I replicated the shape on the final board using a cardboard cutout, and then used the position of the attachment screws to correctly aligned the spotlights.

Ventilation cutout
Ventilation cutout
Obviously the board would block the air circulation at the top of the door, so I made a cutout in the MDF board to allow the installation of a small plastic air-vent I bought a few years ago.

In order to get the two spots working, I had to add even more cables behind the board and then reach the control cabinet to connect them to the 12v subsystem.

In the spotlights
In the spotlights
I'm quite satisfied of the result, we still have a central switch to cut off all the electricity in the car, but each of use have our nice individual lights while sleeping.

And since they are flexible, you can even change the location of the spot.


The other annoying thing when sleeping was that we had no practical places to keep the small stuff.

We ended up putting the mobile phones and kindles stuck in corners between the mattress and the walls of the car, and the ear-plugs and keys under the pillows.

Fortunately, during one of my shopping session at Europris I found some spices racks on sales.

I bought one for the kitchen, and quickly realized why they were on sales: Most of the standard sized spice canisters you find in Norwegian shops are too large to fit in the rack!

After a bit of creative brainstorm we decided to see if it could be useful in the car.

Some measurements later we had a possible design solution.

The idea is relatively simple, cut 28cm on each side, use the left side to the right, and the right side to the left.

If everything goes right, then all I would be left with is the center part2.

The simple part
The simple part
The great thing about MDF is that it's a very easy material to work with: It's easy to saw, it's easy to cut, easy to sand.

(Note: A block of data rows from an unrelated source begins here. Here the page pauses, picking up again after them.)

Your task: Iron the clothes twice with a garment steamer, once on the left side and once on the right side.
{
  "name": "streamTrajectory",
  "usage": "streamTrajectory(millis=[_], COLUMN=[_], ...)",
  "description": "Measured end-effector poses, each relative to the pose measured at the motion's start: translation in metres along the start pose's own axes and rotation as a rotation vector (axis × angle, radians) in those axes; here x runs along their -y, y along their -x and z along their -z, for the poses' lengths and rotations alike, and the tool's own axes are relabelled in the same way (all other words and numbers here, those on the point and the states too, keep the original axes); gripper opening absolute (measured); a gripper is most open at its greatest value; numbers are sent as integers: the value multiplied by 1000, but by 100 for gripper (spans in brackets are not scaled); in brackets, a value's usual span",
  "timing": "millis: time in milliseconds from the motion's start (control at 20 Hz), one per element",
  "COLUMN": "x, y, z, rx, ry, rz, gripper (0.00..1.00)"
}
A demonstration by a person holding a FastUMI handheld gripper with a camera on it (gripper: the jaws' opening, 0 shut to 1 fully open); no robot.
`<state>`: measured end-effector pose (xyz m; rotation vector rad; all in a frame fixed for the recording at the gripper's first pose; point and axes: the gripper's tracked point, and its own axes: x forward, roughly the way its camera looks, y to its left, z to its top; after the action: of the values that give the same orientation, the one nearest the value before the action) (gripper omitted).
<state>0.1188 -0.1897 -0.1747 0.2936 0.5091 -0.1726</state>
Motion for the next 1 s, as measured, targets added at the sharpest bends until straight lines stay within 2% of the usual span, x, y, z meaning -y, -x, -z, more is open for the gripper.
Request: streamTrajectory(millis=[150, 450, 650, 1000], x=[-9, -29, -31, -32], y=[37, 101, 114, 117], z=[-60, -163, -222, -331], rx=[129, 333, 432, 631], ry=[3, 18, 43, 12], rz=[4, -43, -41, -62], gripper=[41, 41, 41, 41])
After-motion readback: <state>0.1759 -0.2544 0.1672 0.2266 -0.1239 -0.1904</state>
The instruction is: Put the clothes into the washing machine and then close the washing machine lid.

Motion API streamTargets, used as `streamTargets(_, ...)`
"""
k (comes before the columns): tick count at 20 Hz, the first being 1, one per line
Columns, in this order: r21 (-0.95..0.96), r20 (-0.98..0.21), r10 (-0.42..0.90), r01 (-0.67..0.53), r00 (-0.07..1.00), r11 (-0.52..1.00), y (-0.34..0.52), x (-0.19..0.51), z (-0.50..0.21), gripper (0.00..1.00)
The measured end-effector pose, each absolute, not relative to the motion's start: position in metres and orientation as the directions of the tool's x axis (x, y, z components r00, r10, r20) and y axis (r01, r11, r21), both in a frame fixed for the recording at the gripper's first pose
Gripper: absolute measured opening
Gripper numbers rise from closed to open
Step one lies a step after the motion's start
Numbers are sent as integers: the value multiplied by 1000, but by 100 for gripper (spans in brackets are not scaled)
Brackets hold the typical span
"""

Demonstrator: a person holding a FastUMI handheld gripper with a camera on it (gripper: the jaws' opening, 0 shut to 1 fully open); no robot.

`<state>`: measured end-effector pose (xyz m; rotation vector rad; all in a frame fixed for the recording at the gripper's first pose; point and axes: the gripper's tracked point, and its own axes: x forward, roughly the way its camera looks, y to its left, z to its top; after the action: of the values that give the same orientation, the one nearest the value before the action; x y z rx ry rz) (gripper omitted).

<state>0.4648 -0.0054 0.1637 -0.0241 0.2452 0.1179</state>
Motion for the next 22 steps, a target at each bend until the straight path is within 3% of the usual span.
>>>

It's also very light weight and not particularly strong, but for small furniture work it's pretty much perfect.

The reason for the asymmetrical shape is to allow the back part of the storage unit to be inserter neatly into the insulation foam on the side wall, pretty much ensuring it would not move or vibrate.

The problem is of course that the side walls of the car are not vertical, and that the front part of the storage unit would have to deal with the curtains.

It fits!
It fits!
More cutting was required!

The easiest way to achieve a tight fit was to use some cardboard to capture the shape of the curtain cylinder, then reproduce it on the storage unit.

Drilling or sawing would have been difficult considering the tightness of the place, so I ended up using a simple cutter blade and some sandpaper.

Considering I spent less than three hours in total to built and install these shelves, I'm reasonably happy with the result.
Final result
Final result

I spent a bit of time sanding the edges to avoid painful head collisions, and at some point they will have to be painted, but that will be for another day.

At this point the most important thing on our mind is to get the car ready for the EU Kontrol.

1. It's nice to have a vehicle that has enough storage space that you can buy the large things you need to work on the vehicle.
2. I'm sure I can find a usage for this remaining 24cm part, possibly store spices.